The Daily Gamecock

Column: US elections take too long

Congratulations, America: You’ve now survived 11 months of campaigning. Now you only have a little less than nine to go until the people finally vote for the next president.

But you’d never know we have nine months left from the non-stop coverage of the candidates. It’s even bled into Congress where the willingness to vote on tough issues, even Supreme Court justice confirmations, has ground from “approaching zero” to “zero.” Essentially, a president only gets two-thirds of a term before we turn to their potential replacements. Congressmen get even less time spent off the campaign trail.

It doesn’t have to work that way. In fact, we’re the only election that spends more than four months at a time on elections. I suppose, as a columnist, this makes my job easier. But it also gives me time to observe why long elections are a bad idea.

For one, they’re expensive. Dr. Ben Carson’s campaign and affiliated Super PACs have raised upward of $70 million. According to some reports, he’s almost broke less than a month into the voting phase of the primary. Part of Donald Trump’s appeal is that he could theoretically pay for his own campaign, unlike the other candidates who have to beg for the tens of millions of dollars they need to win an extended primary.

Less noted is the role it has on pushing discourse to the extremes. If primaries take a year or more from the first candidate announcing their candidacy to the last candidate standing, there is a lot of time for positions to switch and boundaries to be pushed. This is perhaps best embodied by Trump’s candidacy, which has discovered some new demographic to attack with every month in a big push to keep the campaign in the headlines for half a year. By now the field has been pulled so far right over the months, Marco Rubio, former crown prince of the Tea Party, is one of the great establishment hopes.

It also likely contributes to our culture of divisiveness. When the country spends almost half of its time watching some campaign or another, it sets the tone. If politicians spend as much of their time running against the other party or playing up their ideological extremeness, it kills the ability or desire to compromise.

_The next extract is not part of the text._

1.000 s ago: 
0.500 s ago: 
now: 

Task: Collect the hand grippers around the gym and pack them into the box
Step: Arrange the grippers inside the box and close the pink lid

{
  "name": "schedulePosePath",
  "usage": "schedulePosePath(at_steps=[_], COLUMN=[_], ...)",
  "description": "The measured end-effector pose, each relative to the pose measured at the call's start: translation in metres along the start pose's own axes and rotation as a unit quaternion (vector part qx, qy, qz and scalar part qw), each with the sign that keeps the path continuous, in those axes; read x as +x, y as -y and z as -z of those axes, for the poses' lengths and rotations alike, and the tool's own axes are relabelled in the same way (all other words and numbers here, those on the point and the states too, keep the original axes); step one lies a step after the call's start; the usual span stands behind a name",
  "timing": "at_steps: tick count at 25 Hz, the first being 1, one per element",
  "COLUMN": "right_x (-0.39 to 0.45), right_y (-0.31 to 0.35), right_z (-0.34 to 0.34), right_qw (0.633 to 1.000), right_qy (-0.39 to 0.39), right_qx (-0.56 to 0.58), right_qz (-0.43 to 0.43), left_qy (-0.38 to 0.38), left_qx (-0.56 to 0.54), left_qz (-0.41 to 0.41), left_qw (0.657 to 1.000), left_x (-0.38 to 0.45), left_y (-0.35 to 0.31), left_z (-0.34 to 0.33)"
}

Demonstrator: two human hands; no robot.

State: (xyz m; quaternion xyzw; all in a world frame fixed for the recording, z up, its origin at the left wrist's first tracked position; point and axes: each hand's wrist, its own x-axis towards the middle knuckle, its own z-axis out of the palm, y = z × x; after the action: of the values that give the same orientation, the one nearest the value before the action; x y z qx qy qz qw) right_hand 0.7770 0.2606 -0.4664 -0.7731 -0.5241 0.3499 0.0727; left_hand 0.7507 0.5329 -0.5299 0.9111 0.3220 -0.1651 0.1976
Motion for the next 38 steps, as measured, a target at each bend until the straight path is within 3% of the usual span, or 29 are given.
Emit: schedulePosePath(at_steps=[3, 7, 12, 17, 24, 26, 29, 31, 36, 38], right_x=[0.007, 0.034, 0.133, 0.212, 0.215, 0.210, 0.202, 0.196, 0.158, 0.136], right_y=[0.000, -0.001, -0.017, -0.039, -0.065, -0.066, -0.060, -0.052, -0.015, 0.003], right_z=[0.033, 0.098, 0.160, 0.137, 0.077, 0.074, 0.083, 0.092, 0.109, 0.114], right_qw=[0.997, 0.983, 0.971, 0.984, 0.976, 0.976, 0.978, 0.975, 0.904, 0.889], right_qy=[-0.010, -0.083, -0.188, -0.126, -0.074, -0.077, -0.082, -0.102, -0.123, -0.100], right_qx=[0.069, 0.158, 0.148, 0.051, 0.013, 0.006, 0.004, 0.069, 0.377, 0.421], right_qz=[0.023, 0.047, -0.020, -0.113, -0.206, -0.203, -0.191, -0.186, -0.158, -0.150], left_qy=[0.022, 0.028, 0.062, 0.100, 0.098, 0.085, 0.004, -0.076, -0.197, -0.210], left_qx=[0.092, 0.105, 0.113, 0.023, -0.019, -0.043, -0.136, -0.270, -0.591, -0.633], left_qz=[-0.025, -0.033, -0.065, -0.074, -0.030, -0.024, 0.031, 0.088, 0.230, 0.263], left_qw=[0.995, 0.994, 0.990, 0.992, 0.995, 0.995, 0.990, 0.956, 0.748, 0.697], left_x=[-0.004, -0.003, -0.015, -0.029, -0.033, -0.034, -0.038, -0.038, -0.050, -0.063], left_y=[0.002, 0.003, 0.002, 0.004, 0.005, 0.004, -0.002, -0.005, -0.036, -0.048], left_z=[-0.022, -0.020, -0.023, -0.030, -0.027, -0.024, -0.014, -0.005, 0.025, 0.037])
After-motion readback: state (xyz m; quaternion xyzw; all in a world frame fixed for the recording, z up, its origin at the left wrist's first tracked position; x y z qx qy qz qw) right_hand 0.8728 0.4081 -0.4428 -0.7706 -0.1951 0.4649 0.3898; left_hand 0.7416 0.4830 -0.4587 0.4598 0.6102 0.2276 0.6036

So if we ended up with a legislature that’s more concerned with donors than voters and puts campaigns above compromise, you can blame our absurdly long elections.

The solution likely involves limiting the time involved in elections and primaries to three months each, maximum. Most voters don’t tune into the elections until about three months before the primaries and general races, anyway, so it will hardly give the voters any less information than they currently absorb.

And if you’re still skeptical, imagine a world where Trump’s campaign announcement was still weeks away.